**Exercise goal**
Which lines have the string "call"? Copy all of them from the entries below.

Records excerpted from a collection:

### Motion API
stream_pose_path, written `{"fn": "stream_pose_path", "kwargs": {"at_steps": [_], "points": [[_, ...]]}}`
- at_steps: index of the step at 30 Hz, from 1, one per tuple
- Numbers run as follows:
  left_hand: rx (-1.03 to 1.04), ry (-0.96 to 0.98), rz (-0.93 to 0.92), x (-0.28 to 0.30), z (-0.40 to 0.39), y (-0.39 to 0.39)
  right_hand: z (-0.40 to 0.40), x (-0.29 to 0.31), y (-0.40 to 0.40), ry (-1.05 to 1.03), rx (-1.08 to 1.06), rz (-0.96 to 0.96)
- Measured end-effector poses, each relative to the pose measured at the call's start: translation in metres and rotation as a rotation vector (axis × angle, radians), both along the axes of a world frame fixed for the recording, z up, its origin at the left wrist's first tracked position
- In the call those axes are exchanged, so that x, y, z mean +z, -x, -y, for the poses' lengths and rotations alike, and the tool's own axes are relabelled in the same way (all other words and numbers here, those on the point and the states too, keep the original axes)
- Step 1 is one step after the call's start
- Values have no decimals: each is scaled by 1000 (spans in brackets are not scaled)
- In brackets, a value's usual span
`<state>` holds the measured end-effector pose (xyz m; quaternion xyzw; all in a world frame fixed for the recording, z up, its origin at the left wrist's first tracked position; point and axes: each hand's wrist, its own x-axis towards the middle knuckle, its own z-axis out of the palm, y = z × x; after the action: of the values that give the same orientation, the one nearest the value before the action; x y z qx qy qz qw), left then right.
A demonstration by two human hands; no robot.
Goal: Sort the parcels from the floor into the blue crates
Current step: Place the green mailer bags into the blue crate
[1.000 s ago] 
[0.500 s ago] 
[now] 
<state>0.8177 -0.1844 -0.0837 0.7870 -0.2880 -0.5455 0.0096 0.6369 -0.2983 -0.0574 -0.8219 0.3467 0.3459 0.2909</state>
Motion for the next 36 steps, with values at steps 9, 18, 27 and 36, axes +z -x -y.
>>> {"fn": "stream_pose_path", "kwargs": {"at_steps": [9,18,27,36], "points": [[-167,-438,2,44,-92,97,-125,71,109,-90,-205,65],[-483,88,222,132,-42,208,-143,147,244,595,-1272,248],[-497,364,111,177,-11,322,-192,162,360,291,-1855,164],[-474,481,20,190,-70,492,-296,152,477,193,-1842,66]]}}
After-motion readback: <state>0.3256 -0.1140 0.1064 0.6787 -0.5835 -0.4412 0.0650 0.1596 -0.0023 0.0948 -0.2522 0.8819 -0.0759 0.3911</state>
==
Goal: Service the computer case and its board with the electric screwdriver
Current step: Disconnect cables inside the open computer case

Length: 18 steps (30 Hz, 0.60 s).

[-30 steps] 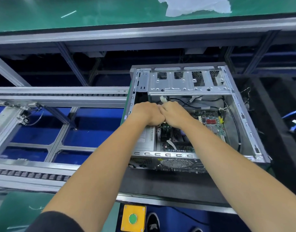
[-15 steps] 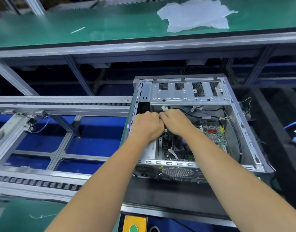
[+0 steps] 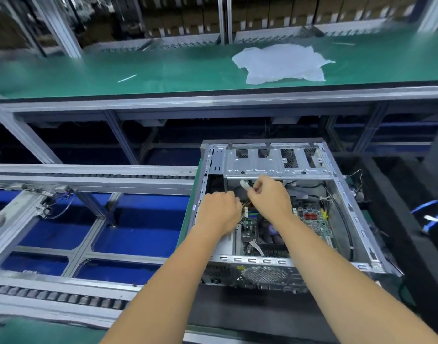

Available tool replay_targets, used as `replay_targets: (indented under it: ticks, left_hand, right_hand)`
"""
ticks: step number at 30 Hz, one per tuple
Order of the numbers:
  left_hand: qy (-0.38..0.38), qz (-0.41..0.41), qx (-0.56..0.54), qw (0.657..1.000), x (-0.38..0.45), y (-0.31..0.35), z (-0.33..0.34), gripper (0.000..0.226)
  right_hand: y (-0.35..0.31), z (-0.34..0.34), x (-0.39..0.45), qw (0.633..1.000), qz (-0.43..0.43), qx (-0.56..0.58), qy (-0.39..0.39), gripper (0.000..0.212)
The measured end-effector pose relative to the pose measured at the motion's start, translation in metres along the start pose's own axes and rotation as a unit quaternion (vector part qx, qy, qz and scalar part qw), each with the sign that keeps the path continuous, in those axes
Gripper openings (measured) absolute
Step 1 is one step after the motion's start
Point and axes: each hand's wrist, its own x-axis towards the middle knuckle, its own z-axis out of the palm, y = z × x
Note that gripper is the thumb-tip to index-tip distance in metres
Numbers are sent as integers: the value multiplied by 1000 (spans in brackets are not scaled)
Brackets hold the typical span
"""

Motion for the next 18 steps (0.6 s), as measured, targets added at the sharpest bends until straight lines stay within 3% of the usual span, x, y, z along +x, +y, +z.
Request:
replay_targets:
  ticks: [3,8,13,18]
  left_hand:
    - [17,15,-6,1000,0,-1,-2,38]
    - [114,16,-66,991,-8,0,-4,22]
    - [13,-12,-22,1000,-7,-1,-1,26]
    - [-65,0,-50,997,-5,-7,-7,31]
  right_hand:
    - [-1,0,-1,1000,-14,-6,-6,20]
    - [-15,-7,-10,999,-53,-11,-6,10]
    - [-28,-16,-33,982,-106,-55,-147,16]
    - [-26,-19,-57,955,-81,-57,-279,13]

**Reply**
- Measured end-effector poses, each relative to the pose measured at the call's start: translation in metres and rotation as a rotation vector (axis × angle, radians), both along the axes of a world frame fixed for the recording, z up, its origin at the left wrist's first tracked position
- In the call those axes are exchanged, so that x, y, z mean +z, -x, -y, for the poses' lengths and rotations alike, and the tool's own axes are relabelled in the same way (all other words and numbers here, those on the point and the states too, keep the original axes)
- Step 1 is one step after the call's start

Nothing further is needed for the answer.